• **WORK TO COMPLETE**:
Would you copy the material below word for word, beginning with its first line and ending with the line that contains "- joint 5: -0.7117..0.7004"?

• **RECORDS**:
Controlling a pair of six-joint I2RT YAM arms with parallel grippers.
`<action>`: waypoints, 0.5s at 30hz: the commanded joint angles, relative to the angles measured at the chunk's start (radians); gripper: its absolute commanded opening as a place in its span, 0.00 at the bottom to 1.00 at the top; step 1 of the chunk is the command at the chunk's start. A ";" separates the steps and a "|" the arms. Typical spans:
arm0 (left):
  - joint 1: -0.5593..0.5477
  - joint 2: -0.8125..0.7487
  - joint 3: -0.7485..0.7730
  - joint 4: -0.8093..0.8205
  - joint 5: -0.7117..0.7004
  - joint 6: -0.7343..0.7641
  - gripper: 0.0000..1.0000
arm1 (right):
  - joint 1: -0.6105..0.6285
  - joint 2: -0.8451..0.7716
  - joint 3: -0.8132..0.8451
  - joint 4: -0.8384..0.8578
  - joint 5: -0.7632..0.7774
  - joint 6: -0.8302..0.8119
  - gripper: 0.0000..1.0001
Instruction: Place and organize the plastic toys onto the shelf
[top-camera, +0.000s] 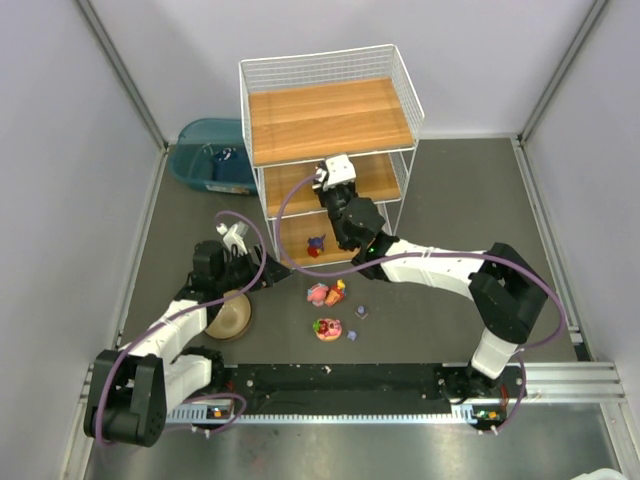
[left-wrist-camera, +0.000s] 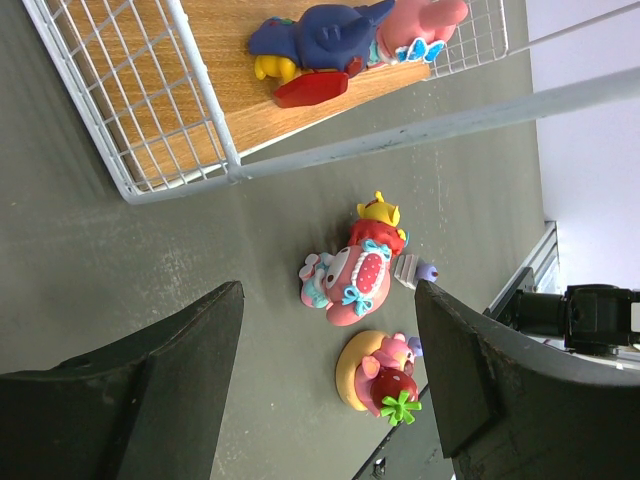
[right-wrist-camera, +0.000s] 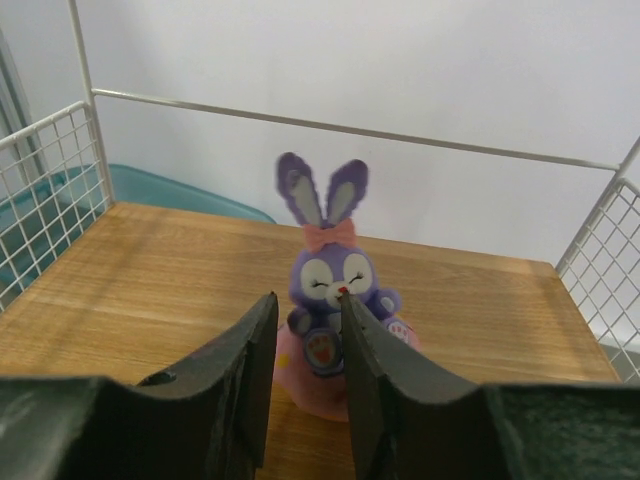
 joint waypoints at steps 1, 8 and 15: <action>0.001 0.003 0.022 0.053 0.018 0.011 0.75 | -0.006 -0.018 -0.029 -0.033 0.038 0.019 0.31; 0.001 0.005 0.024 0.054 0.020 0.008 0.75 | -0.001 -0.053 -0.057 -0.055 0.029 0.039 0.30; 0.001 0.000 0.022 0.056 0.021 0.008 0.75 | 0.025 -0.082 -0.075 -0.073 0.038 0.032 0.30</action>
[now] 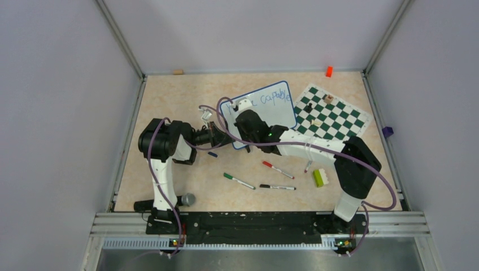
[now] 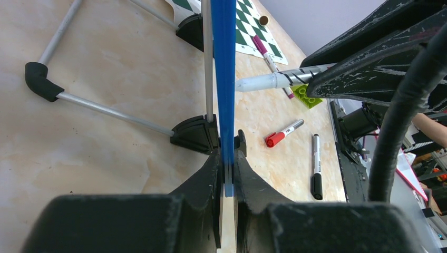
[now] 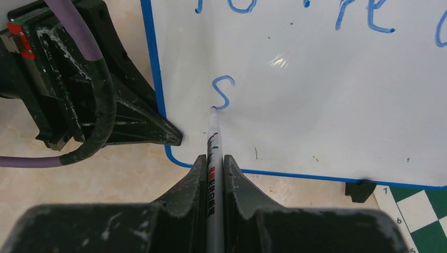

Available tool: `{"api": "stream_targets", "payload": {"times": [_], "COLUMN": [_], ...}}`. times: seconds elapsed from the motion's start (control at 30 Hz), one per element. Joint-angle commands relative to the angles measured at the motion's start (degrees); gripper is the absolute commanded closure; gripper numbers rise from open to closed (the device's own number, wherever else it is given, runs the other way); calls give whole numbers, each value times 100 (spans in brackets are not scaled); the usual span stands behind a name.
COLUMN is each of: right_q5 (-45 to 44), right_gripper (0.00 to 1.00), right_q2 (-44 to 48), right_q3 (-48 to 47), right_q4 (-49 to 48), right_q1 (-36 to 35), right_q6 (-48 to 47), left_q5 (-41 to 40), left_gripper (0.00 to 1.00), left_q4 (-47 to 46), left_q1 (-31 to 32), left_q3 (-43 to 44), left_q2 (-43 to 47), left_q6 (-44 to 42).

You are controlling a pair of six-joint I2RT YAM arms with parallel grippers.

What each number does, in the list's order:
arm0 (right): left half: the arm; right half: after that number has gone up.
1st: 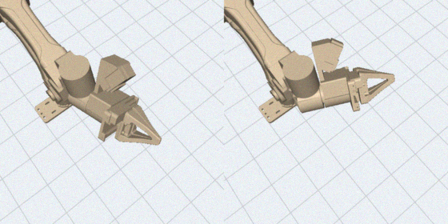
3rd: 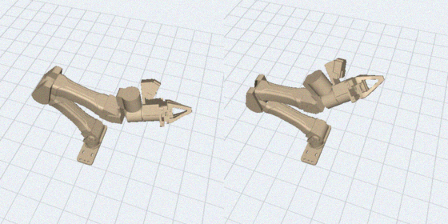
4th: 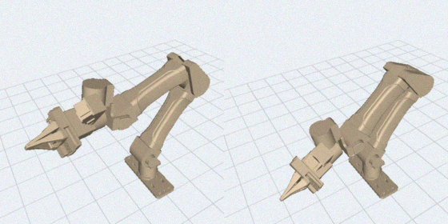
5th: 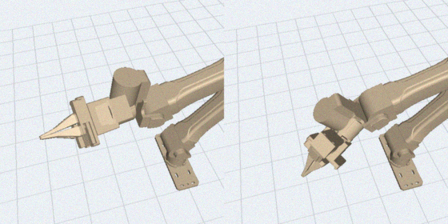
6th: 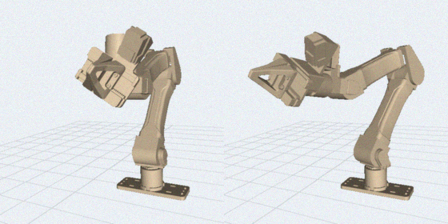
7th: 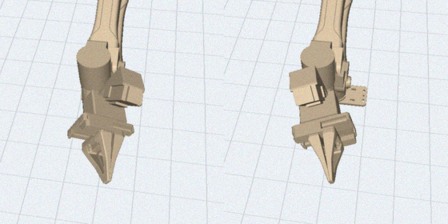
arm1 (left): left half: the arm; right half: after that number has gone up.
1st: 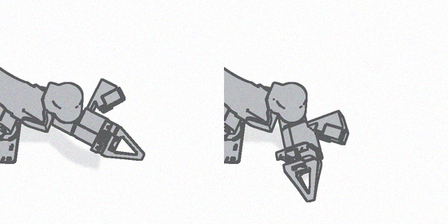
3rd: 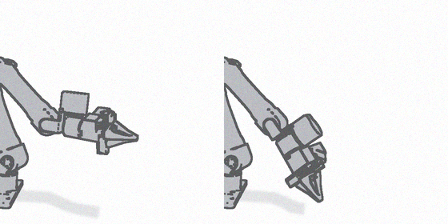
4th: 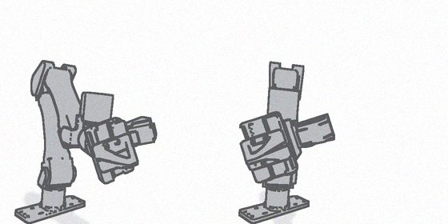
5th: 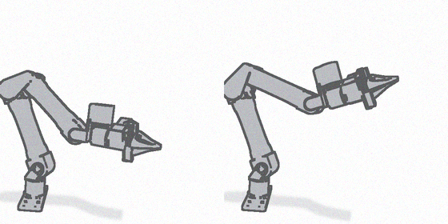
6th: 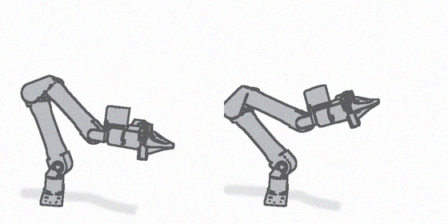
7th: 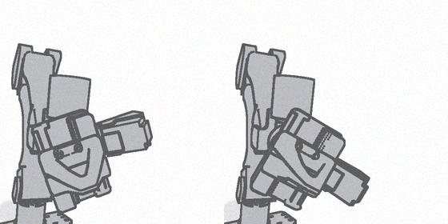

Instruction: Write a sentence on the whiteboard

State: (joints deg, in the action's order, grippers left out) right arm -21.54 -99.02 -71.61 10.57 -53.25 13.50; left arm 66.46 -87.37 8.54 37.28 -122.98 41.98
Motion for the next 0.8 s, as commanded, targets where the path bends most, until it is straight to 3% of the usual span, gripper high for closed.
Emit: {"api": "stream_targets", "payload": {"times": [0.0,0.43,0.77], "right_q5": [231,665,453], "right_gripper": [100,100,100], "right_q2": [81,957,609], "right_q3": [95,625,218], "right_q4": [-451,-877,-589], "right_q1": [-21,308,342], "right_q6": [-62,54,-179], "left_q5": [315,312,314], "left_gripper": [94,94,94], "left_q4": [-544,-544,-544], "left_q1": [-5,-10,-10], "left_q3": [10,0,8], "left_q2": [160,161,164], "left_q6": [-99,-99,-103]}}
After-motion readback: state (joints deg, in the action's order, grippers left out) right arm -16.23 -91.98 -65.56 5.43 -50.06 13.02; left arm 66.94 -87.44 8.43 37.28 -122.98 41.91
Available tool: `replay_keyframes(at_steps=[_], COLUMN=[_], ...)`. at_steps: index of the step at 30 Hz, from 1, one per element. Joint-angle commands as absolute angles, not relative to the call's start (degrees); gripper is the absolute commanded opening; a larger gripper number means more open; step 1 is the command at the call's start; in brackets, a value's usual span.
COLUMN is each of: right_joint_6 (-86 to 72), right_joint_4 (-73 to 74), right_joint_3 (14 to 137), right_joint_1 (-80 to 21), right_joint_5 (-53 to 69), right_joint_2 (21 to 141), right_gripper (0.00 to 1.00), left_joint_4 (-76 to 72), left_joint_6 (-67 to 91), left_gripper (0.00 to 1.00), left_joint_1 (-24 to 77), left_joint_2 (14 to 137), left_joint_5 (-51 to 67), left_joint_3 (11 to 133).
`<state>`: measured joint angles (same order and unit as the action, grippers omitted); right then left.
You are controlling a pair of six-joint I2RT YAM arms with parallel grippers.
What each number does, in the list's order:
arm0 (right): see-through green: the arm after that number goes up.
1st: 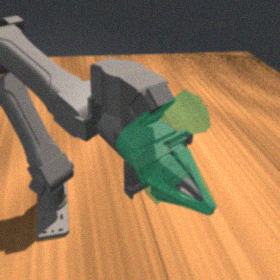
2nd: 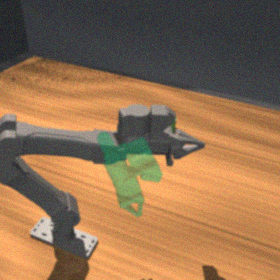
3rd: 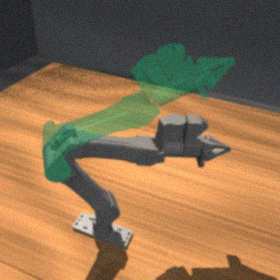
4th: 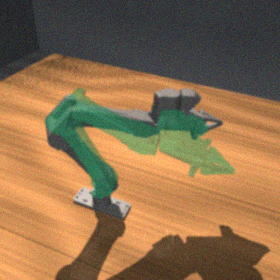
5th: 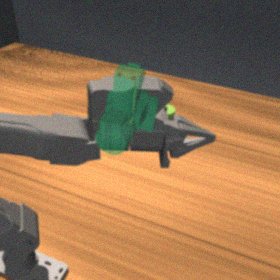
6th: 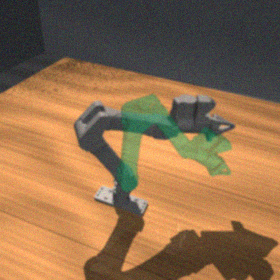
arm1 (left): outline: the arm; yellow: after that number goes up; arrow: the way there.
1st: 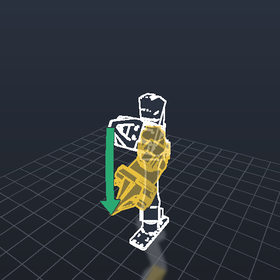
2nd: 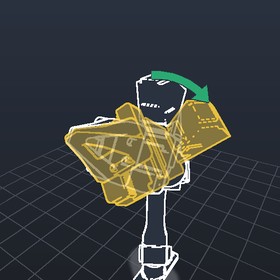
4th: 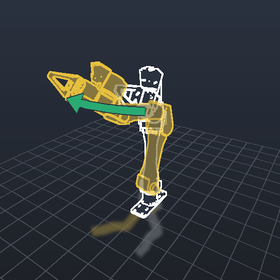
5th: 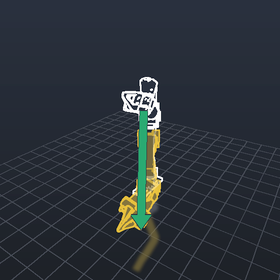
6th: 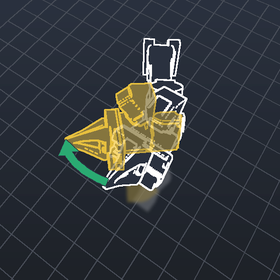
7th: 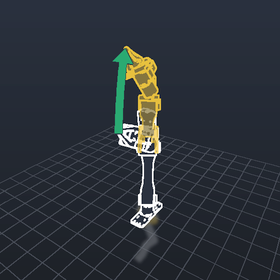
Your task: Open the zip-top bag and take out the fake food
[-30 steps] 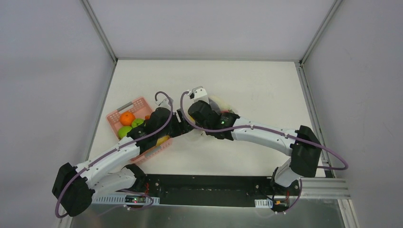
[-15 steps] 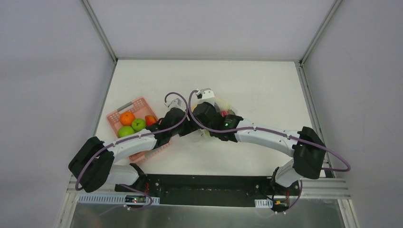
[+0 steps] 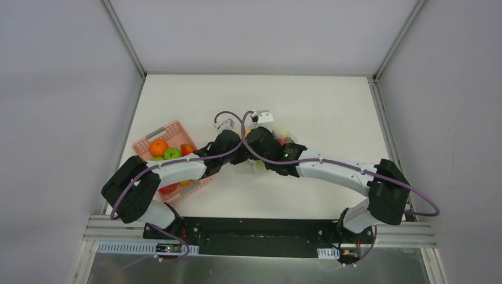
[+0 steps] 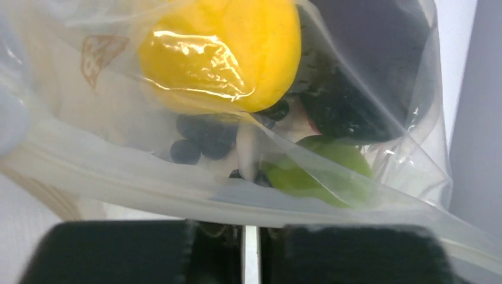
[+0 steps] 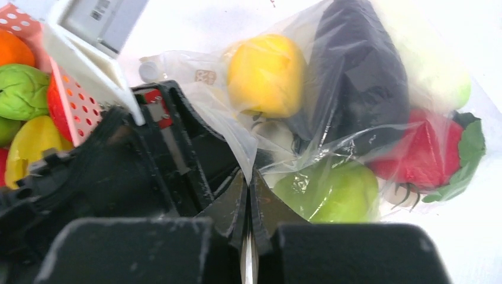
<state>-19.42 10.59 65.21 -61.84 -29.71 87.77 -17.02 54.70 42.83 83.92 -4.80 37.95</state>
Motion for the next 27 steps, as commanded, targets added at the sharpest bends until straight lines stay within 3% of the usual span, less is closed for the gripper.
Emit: replay_keyframes(at_steps=[1, 14, 21, 27], right_joint_6=[-19.3, -16.4, -16.3, -17.0], right_joint_4=[10.5, 12.9, 12.7, 11.9], right_joint_3=[63.7, 61.3, 60.7, 59.4], right_joint_1=[-61.4, -60.6, -59.9, -59.0], right_joint_5=[-34.3, -41.8, -42.2, -41.2], right_joint_2=[84.5, 85.9, 85.9, 84.9], right_gripper=[0.00, 0.00, 0.00, 0.00], left_joint_4=[-10.9, 21.6, 39.1, 46.8], left_joint_6=[51.6, 42.7, 36.8, 32.6], left_gripper=[0.00, 0.00, 0.00, 0.00], left_joint_1=[43.3, 44.9, 44.6, 37.0], left_joint_2=[79.7, 69.2, 60.2, 50.4], left_joint_5=[-6.3, -12.7, -23.7, -31.3], left_joint_3=[41.9, 54.3, 58.3, 58.1])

• **WRITTEN ANSWER**:
Controlling a pair of six-joint I2RT YAM arms with parallel grippers.
`<action>`: waypoints, 0.5s at 30hz: the commanded joint angles, relative to the angles measured at the chunk's start (radians); gripper: its absolute commanded opening as a place in its span, 0.00 at the bottom to 1.00 at the top; step 1 of the chunk is the command at the chunk's start. A ";" separates the steps and a "|" the arms. Typical spans:
arm0 (left):
  - joint 1: -0.5593..0.5477
  - joint 2: -0.8125..0.7487
  - joint 3: -0.7485..0.7730
  - joint 4: -0.8093..0.8205
  - joint 5: -0.7117..0.7004

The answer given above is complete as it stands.